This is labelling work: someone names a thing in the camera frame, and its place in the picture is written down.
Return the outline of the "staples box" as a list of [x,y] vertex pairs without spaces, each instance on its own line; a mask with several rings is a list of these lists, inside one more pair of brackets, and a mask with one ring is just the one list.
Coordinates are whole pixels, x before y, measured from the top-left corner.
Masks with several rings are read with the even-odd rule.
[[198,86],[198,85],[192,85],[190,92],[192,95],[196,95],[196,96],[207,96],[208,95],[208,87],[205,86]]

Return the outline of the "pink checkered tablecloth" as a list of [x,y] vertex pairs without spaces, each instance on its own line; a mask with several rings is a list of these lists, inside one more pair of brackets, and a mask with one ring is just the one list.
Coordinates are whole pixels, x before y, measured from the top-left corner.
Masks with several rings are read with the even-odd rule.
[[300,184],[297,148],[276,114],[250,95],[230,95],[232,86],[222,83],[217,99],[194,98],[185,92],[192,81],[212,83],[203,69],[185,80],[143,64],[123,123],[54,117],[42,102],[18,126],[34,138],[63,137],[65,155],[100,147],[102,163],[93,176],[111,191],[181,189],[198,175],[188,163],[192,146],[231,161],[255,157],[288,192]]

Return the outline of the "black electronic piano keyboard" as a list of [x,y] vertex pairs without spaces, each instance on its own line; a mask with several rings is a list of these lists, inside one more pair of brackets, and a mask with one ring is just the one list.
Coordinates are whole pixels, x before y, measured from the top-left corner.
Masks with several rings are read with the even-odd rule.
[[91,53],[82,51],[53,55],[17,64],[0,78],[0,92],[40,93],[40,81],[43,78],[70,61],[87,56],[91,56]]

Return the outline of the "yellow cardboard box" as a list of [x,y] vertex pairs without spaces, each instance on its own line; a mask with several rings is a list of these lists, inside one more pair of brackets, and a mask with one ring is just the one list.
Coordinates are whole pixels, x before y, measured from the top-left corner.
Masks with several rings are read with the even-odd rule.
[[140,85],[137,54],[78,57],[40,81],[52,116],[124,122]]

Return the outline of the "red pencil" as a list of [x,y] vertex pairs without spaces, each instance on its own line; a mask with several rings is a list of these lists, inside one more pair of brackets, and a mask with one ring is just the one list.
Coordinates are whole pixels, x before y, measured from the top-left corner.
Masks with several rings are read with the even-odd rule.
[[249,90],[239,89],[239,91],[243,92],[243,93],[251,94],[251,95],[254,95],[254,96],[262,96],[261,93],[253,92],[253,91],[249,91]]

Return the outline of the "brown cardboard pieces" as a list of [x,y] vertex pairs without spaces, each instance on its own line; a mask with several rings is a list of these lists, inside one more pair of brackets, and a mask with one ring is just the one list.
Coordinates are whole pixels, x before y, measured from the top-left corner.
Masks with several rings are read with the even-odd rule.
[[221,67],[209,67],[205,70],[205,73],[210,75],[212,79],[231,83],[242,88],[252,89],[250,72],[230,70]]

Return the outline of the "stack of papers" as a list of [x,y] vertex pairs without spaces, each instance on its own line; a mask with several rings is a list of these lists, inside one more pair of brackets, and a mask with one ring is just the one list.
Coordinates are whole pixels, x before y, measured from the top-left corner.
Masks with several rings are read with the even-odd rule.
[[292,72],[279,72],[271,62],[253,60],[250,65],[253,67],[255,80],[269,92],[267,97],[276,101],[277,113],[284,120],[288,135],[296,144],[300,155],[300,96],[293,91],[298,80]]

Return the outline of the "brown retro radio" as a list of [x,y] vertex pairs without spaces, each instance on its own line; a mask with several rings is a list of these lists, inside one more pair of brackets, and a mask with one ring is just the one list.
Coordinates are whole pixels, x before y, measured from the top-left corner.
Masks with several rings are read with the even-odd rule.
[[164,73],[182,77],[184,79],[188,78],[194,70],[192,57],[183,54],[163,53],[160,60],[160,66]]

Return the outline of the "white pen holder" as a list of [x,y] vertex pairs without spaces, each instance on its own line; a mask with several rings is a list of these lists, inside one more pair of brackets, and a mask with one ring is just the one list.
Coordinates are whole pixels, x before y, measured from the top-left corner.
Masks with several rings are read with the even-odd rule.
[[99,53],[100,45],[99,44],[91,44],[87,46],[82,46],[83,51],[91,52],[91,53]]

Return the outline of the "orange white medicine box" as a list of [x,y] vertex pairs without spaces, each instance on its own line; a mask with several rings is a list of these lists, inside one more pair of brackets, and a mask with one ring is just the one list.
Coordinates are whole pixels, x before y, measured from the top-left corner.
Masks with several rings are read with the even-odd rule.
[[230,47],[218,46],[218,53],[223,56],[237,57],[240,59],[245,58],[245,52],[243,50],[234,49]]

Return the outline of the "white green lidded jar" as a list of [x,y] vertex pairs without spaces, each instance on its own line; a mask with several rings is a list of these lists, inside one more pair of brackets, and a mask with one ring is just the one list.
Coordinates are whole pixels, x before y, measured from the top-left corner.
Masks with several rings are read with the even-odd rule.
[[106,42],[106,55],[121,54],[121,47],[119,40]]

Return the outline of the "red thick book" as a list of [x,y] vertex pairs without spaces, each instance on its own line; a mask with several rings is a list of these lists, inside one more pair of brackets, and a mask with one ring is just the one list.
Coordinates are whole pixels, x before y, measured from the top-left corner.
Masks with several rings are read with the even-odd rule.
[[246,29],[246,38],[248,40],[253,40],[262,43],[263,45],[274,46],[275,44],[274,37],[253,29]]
========
#### [Activity]
Transcribe each line of the material without any alteration.

#### [Result of this task]
This is labelling work: someone names a thing in the camera frame, and its place in the picture is written down.
Return the outline of the "staples box" as a list of [x,y] vertex pairs without spaces, each instance on its own line; a mask with several rings is a list of these lists, inside one more pair of brackets, and a mask with one ring is just the one list.
Coordinates are whole pixels, x before y, measured from the top-left corner.
Masks with several rings are read with the even-odd rule.
[[198,86],[198,85],[192,85],[190,92],[192,95],[196,95],[196,96],[207,96],[208,95],[208,87],[205,86]]

Return the outline of the "pink checkered tablecloth" as a list of [x,y] vertex pairs without spaces, each instance on its own line; a mask with several rings is a list of these lists, inside one more pair of brackets, and a mask with one ring is just the one list.
Coordinates are whole pixels, x before y, measured from the top-left corner.
Masks with several rings are read with the even-odd rule.
[[300,184],[297,148],[276,114],[250,95],[230,95],[232,86],[222,83],[217,99],[194,98],[185,92],[192,81],[212,83],[203,69],[185,80],[143,64],[123,123],[54,117],[42,102],[18,126],[34,138],[63,137],[65,155],[100,147],[102,163],[93,176],[111,191],[181,189],[198,175],[188,163],[192,146],[231,161],[255,157],[288,192]]

Return the outline of the "black electronic piano keyboard" as a list of [x,y] vertex pairs without spaces, each instance on its own line; a mask with several rings is a list of these lists, inside one more pair of brackets, and a mask with one ring is just the one list.
Coordinates are whole pixels, x before y, measured from the top-left corner.
Masks with several rings are read with the even-odd rule.
[[91,53],[82,51],[53,55],[17,64],[0,78],[0,92],[40,93],[40,81],[43,78],[70,61],[87,56],[91,56]]

Return the outline of the "yellow cardboard box" as a list of [x,y] vertex pairs without spaces, each instance on its own line; a mask with several rings is a list of these lists, inside one more pair of brackets, and a mask with one ring is just the one list.
Coordinates are whole pixels, x before y, measured from the top-left corner.
Masks with several rings are read with the even-odd rule.
[[140,85],[137,54],[78,57],[40,81],[52,116],[124,122]]

Return the outline of the "red pencil" as a list of [x,y] vertex pairs without spaces, each instance on its own line; a mask with several rings is a list of these lists, inside one more pair of brackets, and a mask with one ring is just the one list.
Coordinates are whole pixels, x before y, measured from the top-left corner.
Masks with several rings are read with the even-odd rule.
[[249,90],[239,89],[239,91],[243,92],[243,93],[251,94],[251,95],[254,95],[254,96],[262,96],[261,93],[253,92],[253,91],[249,91]]

Return the outline of the "brown cardboard pieces" as a list of [x,y] vertex pairs without spaces, each instance on its own line; a mask with several rings is a list of these lists, inside one more pair of brackets, and a mask with one ring is just the one list.
Coordinates are whole pixels, x before y, measured from the top-left corner.
Masks with several rings are read with the even-odd rule.
[[221,67],[209,67],[205,70],[205,73],[210,75],[212,79],[231,83],[242,88],[252,89],[250,72],[230,70]]

Return the outline of the "stack of papers" as a list of [x,y] vertex pairs without spaces, each instance on its own line; a mask with several rings is a list of these lists, inside one more pair of brackets, and a mask with one ring is just the one list.
Coordinates are whole pixels, x before y, measured from the top-left corner.
Masks with several rings are read with the even-odd rule.
[[292,72],[279,72],[271,62],[253,60],[250,65],[253,67],[255,80],[269,92],[267,97],[276,101],[277,113],[284,120],[288,135],[296,144],[300,155],[300,96],[293,91],[298,80]]

Return the outline of the "brown retro radio" as a list of [x,y] vertex pairs without spaces, each instance on its own line; a mask with several rings is a list of these lists, inside one more pair of brackets, and a mask with one ring is just the one list.
Coordinates are whole pixels, x before y, measured from the top-left corner.
Masks with several rings are read with the even-odd rule.
[[164,73],[182,77],[184,79],[188,78],[194,70],[192,57],[183,54],[163,53],[160,60],[160,66]]

Return the outline of the "white pen holder" as a list of [x,y] vertex pairs without spaces, each instance on its own line; a mask with several rings is a list of these lists, inside one more pair of brackets, and a mask with one ring is just the one list.
Coordinates are whole pixels, x before y, measured from the top-left corner.
Masks with several rings are read with the even-odd rule.
[[99,53],[100,45],[99,44],[91,44],[87,46],[82,46],[83,51],[91,52],[91,53]]

Return the outline of the "orange white medicine box" as a list of [x,y] vertex pairs without spaces, each instance on its own line; a mask with several rings is a list of these lists, inside one more pair of brackets, and a mask with one ring is just the one list.
Coordinates are whole pixels, x before y, measured from the top-left corner.
Masks with several rings are read with the even-odd rule.
[[230,47],[218,46],[218,53],[223,56],[237,57],[240,59],[245,58],[245,52],[243,50],[234,49]]

Return the outline of the "white green lidded jar" as a list of [x,y] vertex pairs without spaces, each instance on its own line; a mask with several rings is a list of these lists, inside one more pair of brackets, and a mask with one ring is just the one list.
Coordinates are whole pixels, x before y, measured from the top-left corner.
Masks with several rings are read with the even-odd rule.
[[106,42],[106,55],[121,54],[121,47],[119,40]]

Return the outline of the "red thick book" as a list of [x,y] vertex pairs without spaces, each instance on its own line; a mask with several rings is a list of these lists, inside one more pair of brackets, and a mask with one ring is just the one list.
Coordinates are whole pixels, x before y, measured from the top-left corner.
Masks with several rings are read with the even-odd rule.
[[246,29],[246,38],[248,40],[253,40],[262,43],[263,45],[274,46],[275,44],[274,37],[253,29]]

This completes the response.